Marchel tidak pulang ke mansion, dia memilih untuk tidur di markas dan membiarkan ponselnya mati, agar tidak ada yang mengganggunya hingga pikirannya sedikit tenang.
Pagi menjelang, Marchel bangun dengan kondisi begitu kusut, kantung mata terlihat jelas, rambut yang berantakan. Dia mengaktifkan ponselnya dan tidak mendapatkan pesan apapun dari Hulya, Marchel juga tidak berniat pulang ke mansion pagi ini, dia memilih untuk tetap di markas tapi pikirannya selalu tertuju pada Hulya.
Marchel berjalan dengan gontai ke arah mobil, dia melihat Alessandro sudah ada di markas bersama dengan Justin.
“Kau tidur di sini semalam?” tanya Justin pada Marchel, pria itu hanya mengangguk saja tanpa berkata apapun.
“Kau bertengkar dengan Hulya lagi?” kali ini Alessandro yang bertanya.
“Yah apalagi yang bisa membuat aku sekusut ini, dia benar-benar membuat aku hilang akal,” jawab Marchel lalu bergabung duduk dengan kedua pria itu.
“Sana pulang, jangan begini terus, bisa-bisa dia benar-benar hilang rasa padamu, Marchel,” kata Alessandro, Marchel menatapnya lalu mengangguk.
“Aku memang akan pulang, aku pergi dulu.” Marchel meninggalkan kedua anak buah kepercayaannya.

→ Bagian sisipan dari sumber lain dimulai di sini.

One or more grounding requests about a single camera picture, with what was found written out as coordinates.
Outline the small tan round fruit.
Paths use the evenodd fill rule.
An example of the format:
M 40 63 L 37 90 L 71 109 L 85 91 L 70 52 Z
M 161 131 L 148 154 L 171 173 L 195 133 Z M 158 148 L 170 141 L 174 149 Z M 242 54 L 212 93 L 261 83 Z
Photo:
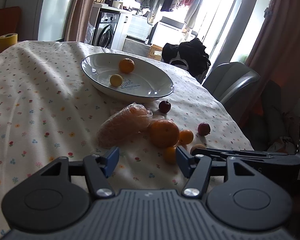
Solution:
M 191 147 L 190 149 L 190 154 L 191 155 L 195 155 L 195 150 L 197 149 L 203 149 L 205 150 L 206 149 L 206 146 L 204 144 L 195 144 Z

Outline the small orange kumquat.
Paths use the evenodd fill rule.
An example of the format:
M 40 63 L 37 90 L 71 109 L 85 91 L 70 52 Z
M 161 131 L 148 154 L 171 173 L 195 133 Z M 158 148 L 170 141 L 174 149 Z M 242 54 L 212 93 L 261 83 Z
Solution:
M 189 129 L 184 129 L 179 132 L 179 145 L 189 145 L 194 139 L 193 132 Z

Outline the small yellow round fruit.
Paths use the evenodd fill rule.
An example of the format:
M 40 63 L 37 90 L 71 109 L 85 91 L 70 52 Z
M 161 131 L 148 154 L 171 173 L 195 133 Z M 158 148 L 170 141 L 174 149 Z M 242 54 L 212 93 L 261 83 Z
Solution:
M 114 74 L 109 81 L 113 87 L 120 87 L 123 84 L 123 77 L 119 74 Z

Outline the medium orange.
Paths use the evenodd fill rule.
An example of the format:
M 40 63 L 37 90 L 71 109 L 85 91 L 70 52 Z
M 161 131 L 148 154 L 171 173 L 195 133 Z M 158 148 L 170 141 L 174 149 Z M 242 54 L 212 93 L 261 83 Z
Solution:
M 131 73 L 135 68 L 135 63 L 132 59 L 124 58 L 119 62 L 119 70 L 125 74 Z

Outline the white kitchen cabinet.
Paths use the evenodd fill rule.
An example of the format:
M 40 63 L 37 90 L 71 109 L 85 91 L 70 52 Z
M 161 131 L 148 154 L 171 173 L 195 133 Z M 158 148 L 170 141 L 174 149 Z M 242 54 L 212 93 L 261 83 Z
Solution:
M 122 50 L 127 37 L 145 42 L 150 35 L 151 29 L 152 26 L 147 23 L 146 17 L 120 13 L 111 49 Z

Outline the red plum near edge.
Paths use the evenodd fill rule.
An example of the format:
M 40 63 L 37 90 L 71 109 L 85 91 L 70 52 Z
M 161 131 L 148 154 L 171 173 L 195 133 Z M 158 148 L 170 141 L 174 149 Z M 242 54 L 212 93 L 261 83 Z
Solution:
M 198 131 L 198 134 L 200 136 L 207 136 L 208 134 L 210 134 L 211 132 L 211 128 L 210 128 L 210 125 L 206 122 L 202 122 L 198 125 L 198 128 L 197 128 L 197 131 Z

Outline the small orange mandarin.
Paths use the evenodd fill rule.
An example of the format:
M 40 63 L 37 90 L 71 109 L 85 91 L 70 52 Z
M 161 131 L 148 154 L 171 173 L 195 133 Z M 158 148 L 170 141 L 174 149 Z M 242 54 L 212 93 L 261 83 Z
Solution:
M 172 164 L 172 165 L 176 164 L 175 150 L 176 150 L 175 146 L 164 149 L 162 157 L 163 157 L 164 161 L 166 161 L 166 163 Z

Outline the floral white tablecloth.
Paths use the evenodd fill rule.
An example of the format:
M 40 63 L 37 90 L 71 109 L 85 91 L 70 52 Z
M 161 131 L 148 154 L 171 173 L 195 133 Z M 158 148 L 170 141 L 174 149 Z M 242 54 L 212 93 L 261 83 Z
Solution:
M 101 124 L 129 103 L 100 93 L 84 75 L 82 60 L 106 52 L 81 42 L 20 42 L 0 54 L 0 238 L 9 231 L 1 211 L 4 195 L 55 158 L 70 161 L 104 154 L 96 142 Z M 225 150 L 252 150 L 251 143 L 221 103 L 180 68 L 140 57 L 162 69 L 175 84 L 166 115 L 194 133 L 195 144 Z M 207 122 L 211 132 L 197 135 Z M 187 179 L 164 151 L 139 133 L 120 147 L 119 163 L 108 179 L 119 189 L 176 189 Z

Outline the plastic-wrapped orange fruit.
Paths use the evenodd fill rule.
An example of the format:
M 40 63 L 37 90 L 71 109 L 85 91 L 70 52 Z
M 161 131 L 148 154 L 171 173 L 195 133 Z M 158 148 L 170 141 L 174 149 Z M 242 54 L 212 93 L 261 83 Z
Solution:
M 102 148 L 118 146 L 147 129 L 152 122 L 153 113 L 145 106 L 132 103 L 109 117 L 97 132 L 97 144 Z

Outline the grey dining chair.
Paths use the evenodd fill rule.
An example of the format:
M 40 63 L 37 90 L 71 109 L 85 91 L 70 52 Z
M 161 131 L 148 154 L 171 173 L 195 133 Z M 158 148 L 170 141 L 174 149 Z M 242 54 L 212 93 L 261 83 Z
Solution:
M 203 82 L 203 87 L 238 121 L 259 79 L 260 75 L 245 64 L 230 62 L 212 70 Z

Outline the large orange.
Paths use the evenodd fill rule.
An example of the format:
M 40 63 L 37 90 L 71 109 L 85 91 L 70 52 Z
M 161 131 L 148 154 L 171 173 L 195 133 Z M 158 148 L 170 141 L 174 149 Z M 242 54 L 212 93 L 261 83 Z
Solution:
M 174 146 L 179 141 L 179 128 L 170 120 L 156 120 L 148 127 L 150 142 L 158 148 Z

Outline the pink curtain right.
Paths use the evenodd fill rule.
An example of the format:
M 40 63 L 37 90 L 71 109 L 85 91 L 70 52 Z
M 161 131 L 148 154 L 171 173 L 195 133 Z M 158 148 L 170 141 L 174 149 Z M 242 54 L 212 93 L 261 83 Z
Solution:
M 300 89 L 300 0 L 271 0 L 246 63 L 264 82 Z

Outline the pink curtain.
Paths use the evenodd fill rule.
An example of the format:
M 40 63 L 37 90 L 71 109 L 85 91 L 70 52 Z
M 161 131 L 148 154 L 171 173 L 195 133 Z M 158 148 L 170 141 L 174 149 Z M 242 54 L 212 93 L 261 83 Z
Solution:
M 271 0 L 246 63 L 264 82 L 300 89 L 300 0 Z
M 84 42 L 94 0 L 73 0 L 64 41 Z

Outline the dark red plum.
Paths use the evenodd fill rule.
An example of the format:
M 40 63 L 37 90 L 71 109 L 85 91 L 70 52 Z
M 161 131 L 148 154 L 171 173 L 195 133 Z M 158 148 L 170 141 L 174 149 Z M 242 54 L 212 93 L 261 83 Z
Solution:
M 160 111 L 161 113 L 166 114 L 166 113 L 168 113 L 168 112 L 170 111 L 170 109 L 171 109 L 171 104 L 170 104 L 167 100 L 161 101 L 161 102 L 159 103 L 158 108 L 159 108 L 159 111 Z

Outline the black clothes pile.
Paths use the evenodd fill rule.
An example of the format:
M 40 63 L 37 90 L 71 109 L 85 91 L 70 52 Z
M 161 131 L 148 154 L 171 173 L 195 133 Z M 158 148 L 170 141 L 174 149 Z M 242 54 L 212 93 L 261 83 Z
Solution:
M 179 45 L 167 43 L 162 49 L 162 61 L 187 70 L 191 76 L 197 77 L 211 66 L 209 55 L 205 52 L 206 46 L 199 38 Z

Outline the white ceramic bowl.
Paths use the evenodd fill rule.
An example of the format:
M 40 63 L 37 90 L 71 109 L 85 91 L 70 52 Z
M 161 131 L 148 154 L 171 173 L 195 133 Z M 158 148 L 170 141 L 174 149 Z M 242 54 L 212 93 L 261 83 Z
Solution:
M 119 62 L 132 59 L 134 70 L 125 74 L 119 70 Z M 174 92 L 172 79 L 159 67 L 137 57 L 115 53 L 98 53 L 82 61 L 82 70 L 92 85 L 100 92 L 121 101 L 147 103 L 164 98 Z M 123 77 L 120 87 L 110 84 L 110 77 Z

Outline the yellow tape roll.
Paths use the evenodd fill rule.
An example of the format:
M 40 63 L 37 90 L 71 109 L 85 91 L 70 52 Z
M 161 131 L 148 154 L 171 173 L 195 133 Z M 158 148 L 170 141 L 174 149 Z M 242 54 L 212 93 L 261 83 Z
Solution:
M 0 53 L 6 50 L 7 48 L 17 44 L 17 40 L 18 40 L 17 33 L 9 33 L 0 36 Z

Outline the cardboard box on floor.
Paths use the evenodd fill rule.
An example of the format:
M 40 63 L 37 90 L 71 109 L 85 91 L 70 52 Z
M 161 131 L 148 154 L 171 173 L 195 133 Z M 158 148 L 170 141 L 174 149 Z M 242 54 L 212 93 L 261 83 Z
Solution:
M 155 44 L 150 46 L 150 50 L 147 55 L 148 58 L 161 61 L 162 59 L 162 47 Z

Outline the clear plastic bag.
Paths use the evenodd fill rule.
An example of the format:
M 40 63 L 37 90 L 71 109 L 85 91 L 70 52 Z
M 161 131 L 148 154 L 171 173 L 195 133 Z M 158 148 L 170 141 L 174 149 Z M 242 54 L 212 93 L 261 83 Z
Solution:
M 94 35 L 94 31 L 95 31 L 95 27 L 93 25 L 91 25 L 90 23 L 88 23 L 87 32 L 86 32 L 85 40 L 84 40 L 85 43 L 91 44 L 93 35 Z

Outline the orange wooden chair back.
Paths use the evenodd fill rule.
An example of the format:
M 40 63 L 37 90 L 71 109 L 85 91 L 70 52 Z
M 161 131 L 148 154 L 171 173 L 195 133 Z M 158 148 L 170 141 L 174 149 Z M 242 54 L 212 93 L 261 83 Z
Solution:
M 0 9 L 0 36 L 15 33 L 21 17 L 20 7 Z

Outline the grey washing machine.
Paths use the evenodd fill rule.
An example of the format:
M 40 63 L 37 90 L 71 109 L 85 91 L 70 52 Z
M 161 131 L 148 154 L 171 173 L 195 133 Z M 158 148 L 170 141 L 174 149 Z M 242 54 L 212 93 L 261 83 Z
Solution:
M 111 48 L 119 18 L 120 14 L 115 11 L 101 10 L 99 12 L 92 39 L 93 46 Z

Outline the white refrigerator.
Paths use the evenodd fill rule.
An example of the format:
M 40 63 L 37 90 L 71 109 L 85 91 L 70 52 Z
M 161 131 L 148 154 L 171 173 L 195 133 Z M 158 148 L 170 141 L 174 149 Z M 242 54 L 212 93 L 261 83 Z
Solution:
M 62 41 L 73 0 L 6 0 L 6 7 L 19 7 L 19 41 Z

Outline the pink curtain left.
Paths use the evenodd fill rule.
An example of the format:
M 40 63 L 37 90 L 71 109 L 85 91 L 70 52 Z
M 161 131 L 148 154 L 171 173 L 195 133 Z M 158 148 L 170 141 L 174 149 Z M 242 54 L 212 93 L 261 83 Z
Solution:
M 84 42 L 94 0 L 73 0 L 64 41 Z

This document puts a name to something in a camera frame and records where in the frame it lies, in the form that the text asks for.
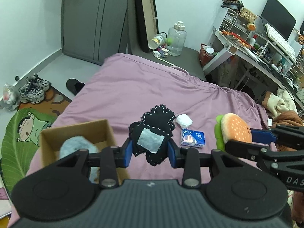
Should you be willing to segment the white desk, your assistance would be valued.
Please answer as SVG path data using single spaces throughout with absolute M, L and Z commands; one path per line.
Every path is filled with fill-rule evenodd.
M 238 56 L 250 65 L 257 68 L 260 72 L 266 75 L 280 88 L 288 91 L 291 94 L 291 97 L 296 102 L 296 104 L 303 108 L 303 102 L 297 97 L 295 91 L 288 85 L 287 81 L 273 68 L 268 66 L 265 62 L 263 62 L 251 51 L 249 51 L 246 47 L 244 48 L 236 45 L 232 40 L 224 36 L 221 31 L 216 30 L 214 32 L 214 36 L 221 42 L 221 44 L 223 45 L 223 49 L 203 67 L 203 72 L 205 75 L 208 75 L 214 69 L 219 67 L 231 56 Z

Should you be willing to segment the white soft wad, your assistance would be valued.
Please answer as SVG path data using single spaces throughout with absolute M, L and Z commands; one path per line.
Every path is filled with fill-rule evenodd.
M 180 114 L 176 117 L 176 123 L 178 123 L 181 128 L 186 129 L 192 125 L 193 121 L 187 114 Z

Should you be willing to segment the blue tissue pack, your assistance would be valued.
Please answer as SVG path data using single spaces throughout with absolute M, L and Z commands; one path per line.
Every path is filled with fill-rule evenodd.
M 182 129 L 180 135 L 180 144 L 195 148 L 203 148 L 206 144 L 205 134 L 202 131 Z

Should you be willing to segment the black monitor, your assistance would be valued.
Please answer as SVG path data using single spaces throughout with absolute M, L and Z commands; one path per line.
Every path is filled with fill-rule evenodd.
M 267 21 L 285 40 L 289 39 L 296 19 L 278 0 L 267 0 L 261 17 Z

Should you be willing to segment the hamburger plush toy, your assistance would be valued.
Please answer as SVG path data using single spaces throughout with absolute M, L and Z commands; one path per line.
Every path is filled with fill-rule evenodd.
M 249 125 L 234 113 L 227 113 L 216 117 L 214 135 L 216 138 L 216 148 L 221 151 L 225 151 L 225 144 L 231 140 L 246 143 L 252 142 Z

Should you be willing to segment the black stitched cloth patch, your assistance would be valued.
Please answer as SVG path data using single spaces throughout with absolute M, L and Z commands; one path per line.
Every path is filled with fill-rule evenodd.
M 155 105 L 144 113 L 140 121 L 129 126 L 133 155 L 144 153 L 152 166 L 161 164 L 167 158 L 167 143 L 173 136 L 176 116 L 164 104 Z

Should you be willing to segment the grey sneaker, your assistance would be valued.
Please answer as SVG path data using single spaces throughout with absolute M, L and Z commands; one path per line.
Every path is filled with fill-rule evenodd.
M 48 91 L 51 87 L 51 83 L 48 80 L 40 78 L 38 74 L 33 74 L 32 76 L 27 77 L 26 82 L 29 86 L 42 91 Z
M 34 86 L 33 84 L 25 84 L 19 88 L 21 103 L 39 104 L 45 98 L 45 91 Z

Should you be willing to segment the red snack bucket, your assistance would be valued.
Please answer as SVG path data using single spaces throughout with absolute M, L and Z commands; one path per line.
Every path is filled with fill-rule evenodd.
M 202 67 L 204 67 L 209 61 L 211 61 L 214 57 L 214 49 L 210 46 L 207 46 L 201 43 L 201 48 L 199 51 L 199 60 Z

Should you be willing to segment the black slipper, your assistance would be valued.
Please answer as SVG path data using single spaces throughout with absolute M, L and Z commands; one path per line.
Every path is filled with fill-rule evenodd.
M 84 83 L 74 78 L 68 79 L 66 81 L 66 88 L 75 96 L 81 91 L 84 86 Z

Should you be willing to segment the grey door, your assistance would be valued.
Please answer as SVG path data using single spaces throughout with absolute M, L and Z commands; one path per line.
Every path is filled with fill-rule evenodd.
M 127 49 L 127 0 L 62 0 L 62 52 L 98 65 Z

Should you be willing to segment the white keyboard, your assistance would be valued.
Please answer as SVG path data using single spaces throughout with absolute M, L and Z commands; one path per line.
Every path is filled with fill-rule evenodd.
M 265 25 L 267 36 L 272 40 L 291 60 L 296 63 L 296 55 L 293 47 L 276 31 L 269 23 Z

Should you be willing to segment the white drawer organizer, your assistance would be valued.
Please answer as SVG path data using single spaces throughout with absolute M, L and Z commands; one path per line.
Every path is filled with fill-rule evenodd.
M 249 35 L 248 24 L 249 22 L 237 12 L 226 7 L 220 7 L 214 20 L 213 28 Z

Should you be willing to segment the long black cardboard box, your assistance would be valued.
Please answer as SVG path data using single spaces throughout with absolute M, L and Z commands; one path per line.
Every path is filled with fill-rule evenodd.
M 159 33 L 155 0 L 135 0 L 137 37 L 143 52 L 149 53 L 149 41 Z

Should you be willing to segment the beige blanket pile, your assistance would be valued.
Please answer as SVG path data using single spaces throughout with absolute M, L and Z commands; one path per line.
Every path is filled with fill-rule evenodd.
M 295 102 L 287 91 L 278 88 L 276 95 L 266 91 L 262 105 L 272 118 L 271 128 L 276 125 L 303 127 L 303 120 L 299 117 Z

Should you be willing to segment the pink cartoon cushion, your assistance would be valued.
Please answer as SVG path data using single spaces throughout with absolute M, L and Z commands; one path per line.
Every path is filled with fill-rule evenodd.
M 10 215 L 12 212 L 11 202 L 4 186 L 2 178 L 0 179 L 0 217 Z

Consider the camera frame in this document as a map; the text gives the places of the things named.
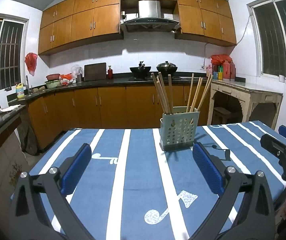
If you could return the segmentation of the black countertop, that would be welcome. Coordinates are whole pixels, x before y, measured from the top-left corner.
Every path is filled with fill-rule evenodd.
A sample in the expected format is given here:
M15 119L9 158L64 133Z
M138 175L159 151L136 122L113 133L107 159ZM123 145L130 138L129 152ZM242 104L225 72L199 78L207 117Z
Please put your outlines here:
M205 73L195 73L194 74L194 82L198 82L200 77L205 78L206 82L206 74ZM189 72L176 72L173 76L172 84L185 84L191 81L192 73ZM240 77L236 75L236 82L246 82L246 78ZM27 94L24 91L25 96L22 99L17 99L16 94L10 94L7 96L8 105L14 105L19 100L30 100L32 98L38 98L46 93L55 93L55 92L64 92L68 90L74 89L84 89L84 88L97 88L97 87L109 87L109 86L126 86L126 85L153 85L153 80L151 77L146 78L145 80L135 79L130 73L120 73L114 74L112 79L104 79L104 80L96 80L96 81L82 81L79 83L73 83L67 86L58 86L56 88L46 88L41 92Z

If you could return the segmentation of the right barred window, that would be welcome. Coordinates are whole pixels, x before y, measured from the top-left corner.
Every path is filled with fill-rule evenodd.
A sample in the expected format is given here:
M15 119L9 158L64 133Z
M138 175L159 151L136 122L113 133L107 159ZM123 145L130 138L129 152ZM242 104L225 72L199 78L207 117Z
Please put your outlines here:
M249 3L254 21L260 76L286 79L286 0Z

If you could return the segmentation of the orange upper kitchen cabinets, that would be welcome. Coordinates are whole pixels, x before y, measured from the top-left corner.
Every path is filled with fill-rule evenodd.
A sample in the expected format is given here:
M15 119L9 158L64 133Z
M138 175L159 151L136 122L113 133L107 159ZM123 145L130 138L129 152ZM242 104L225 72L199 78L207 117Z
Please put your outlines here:
M221 47L237 43L227 0L64 0L43 11L38 52L51 55L148 31Z

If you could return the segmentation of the red bottles and bags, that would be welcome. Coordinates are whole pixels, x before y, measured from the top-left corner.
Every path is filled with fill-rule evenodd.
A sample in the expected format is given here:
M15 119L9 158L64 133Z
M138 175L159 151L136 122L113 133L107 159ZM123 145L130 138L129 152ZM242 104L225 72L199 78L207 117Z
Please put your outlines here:
M214 80L235 81L236 66L232 58L226 54L212 55L211 63L206 67L206 76Z

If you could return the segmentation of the black wok with lid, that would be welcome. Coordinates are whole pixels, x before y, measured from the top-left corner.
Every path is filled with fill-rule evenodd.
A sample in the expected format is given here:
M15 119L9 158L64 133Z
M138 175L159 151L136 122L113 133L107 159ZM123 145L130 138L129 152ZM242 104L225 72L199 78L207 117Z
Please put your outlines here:
M163 77L168 77L168 75L173 76L173 74L177 71L178 67L171 62L165 61L160 63L156 67L158 72L161 72Z

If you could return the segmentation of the black wok left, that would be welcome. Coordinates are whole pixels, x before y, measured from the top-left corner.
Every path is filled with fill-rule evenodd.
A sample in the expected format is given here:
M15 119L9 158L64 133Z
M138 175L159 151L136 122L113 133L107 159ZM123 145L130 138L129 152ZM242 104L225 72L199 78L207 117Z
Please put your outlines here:
M133 73L134 78L146 79L149 76L151 66L146 66L143 61L140 61L138 67L130 67L129 69Z

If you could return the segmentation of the barred window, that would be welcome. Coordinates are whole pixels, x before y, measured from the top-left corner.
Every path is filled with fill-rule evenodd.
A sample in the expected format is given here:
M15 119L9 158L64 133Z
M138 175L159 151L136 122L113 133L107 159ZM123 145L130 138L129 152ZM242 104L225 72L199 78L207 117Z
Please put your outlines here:
M286 0L249 3L254 21L260 76L286 79Z
M25 23L0 18L0 91L22 81L22 45Z

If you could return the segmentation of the red plastic bag hanging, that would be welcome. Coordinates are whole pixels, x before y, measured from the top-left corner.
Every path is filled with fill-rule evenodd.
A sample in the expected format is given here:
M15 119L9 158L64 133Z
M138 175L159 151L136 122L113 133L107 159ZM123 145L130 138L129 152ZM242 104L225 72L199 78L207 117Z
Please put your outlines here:
M28 53L25 56L25 64L30 75L34 76L37 67L38 55L35 53Z

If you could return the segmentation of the orange lower kitchen cabinets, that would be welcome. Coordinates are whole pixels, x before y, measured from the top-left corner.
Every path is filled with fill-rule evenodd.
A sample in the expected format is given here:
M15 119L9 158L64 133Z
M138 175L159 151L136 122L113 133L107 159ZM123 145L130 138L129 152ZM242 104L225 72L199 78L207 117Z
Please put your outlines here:
M72 128L158 128L163 114L153 85L70 89L27 106L40 150Z

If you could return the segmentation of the dark cutting board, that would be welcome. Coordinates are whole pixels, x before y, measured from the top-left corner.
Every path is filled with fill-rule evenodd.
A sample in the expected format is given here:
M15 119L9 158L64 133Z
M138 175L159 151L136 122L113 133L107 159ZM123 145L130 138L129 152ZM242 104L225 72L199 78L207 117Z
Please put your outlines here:
M107 75L106 63L94 63L84 66L84 81L105 80Z

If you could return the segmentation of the blue striped tablecloth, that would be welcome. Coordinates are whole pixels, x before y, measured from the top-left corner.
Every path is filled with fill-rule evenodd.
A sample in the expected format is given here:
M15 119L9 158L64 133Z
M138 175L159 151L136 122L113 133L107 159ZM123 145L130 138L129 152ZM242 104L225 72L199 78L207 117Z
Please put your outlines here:
M286 198L286 181L278 159L260 145L265 134L286 145L285 137L260 121L199 126L194 144L240 173L262 171L275 213ZM163 151L157 128L74 128L24 172L34 176L60 167L84 143L91 160L66 199L93 239L191 239L218 200L193 159L194 144ZM46 194L40 196L54 229L63 232ZM222 231L231 227L243 196L238 194Z

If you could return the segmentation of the left barred window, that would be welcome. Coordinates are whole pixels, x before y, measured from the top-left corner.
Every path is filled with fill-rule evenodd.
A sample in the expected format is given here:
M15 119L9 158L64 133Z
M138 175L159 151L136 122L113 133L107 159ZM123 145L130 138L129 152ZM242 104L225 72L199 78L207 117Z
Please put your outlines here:
M22 81L22 45L25 23L0 18L0 91Z

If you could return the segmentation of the orange kitchen cabinets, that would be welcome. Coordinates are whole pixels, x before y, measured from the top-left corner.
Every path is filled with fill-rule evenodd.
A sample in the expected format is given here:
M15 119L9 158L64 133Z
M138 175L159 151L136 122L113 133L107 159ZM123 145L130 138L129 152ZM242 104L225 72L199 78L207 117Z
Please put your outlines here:
M237 43L227 0L64 0L43 11L38 52L51 55L148 31L221 47Z
M72 128L158 128L163 114L153 85L70 89L27 106L40 150Z

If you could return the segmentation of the red small bottle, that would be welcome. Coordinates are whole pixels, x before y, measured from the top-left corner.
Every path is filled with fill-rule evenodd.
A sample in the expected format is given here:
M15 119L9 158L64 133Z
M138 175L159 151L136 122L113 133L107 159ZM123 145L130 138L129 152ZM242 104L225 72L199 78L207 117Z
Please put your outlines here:
M113 70L111 66L108 66L108 79L113 78Z

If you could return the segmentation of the steel range hood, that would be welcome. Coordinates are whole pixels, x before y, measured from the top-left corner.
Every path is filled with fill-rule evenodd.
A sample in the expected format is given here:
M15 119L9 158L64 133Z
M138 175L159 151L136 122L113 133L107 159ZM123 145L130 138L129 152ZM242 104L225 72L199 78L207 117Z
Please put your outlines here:
M120 9L120 27L128 33L175 33L180 28L176 0L121 0Z

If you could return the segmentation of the white worn side table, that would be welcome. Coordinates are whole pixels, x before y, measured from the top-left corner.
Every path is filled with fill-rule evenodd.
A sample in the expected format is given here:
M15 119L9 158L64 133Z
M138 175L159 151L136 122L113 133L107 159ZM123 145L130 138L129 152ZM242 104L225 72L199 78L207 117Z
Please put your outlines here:
M276 92L250 83L214 80L211 83L210 104L207 118L208 125L212 123L214 97L217 92L232 96L239 101L243 115L242 122L249 121L251 114L258 105L263 103L272 103L275 110L268 114L268 116L272 117L272 122L268 126L271 129L276 128L283 100L283 94L281 92Z

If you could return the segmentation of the yellow detergent bottle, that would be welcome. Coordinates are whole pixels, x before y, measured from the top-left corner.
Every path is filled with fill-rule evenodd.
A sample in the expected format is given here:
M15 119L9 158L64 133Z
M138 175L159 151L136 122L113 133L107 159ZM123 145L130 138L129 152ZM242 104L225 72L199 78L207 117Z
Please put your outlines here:
M17 99L21 99L25 96L24 85L22 83L16 83L16 95Z

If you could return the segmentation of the green and red basins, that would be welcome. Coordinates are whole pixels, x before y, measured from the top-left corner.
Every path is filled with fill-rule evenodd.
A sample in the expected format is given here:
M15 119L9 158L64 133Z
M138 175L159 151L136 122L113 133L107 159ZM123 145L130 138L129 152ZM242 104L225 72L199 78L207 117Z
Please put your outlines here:
M56 88L61 84L60 74L50 74L46 76L47 81L45 82L46 87L49 88Z

Mobilnya melaju dengan kecepatan sedang menuju mansion, setibanya di rumah besar itu, dia langsung saja ke dalam kamar dan melihat kamar itu masih berantakan oleh obat-obatan semalam, darah sudah mengering di lantai, dia mulai khawatir karena tidak melihat Hulya.
Marchel mengikuti jejak darah di lantai, itu menuju kamar mandi dan darah tersebut juga menghitam bukan seperti darah dari kaki Hulya semalam.
Marchel bergegas membuka pintu kamar mandi dan kaget melihat Hulya tertidur di dalam bathub, tangannya masih terikat, wajahnya sangat pucat dan air bathub berubah merah karena darah, Marchel bisa mencium bau anyir darah yang tidak biasa.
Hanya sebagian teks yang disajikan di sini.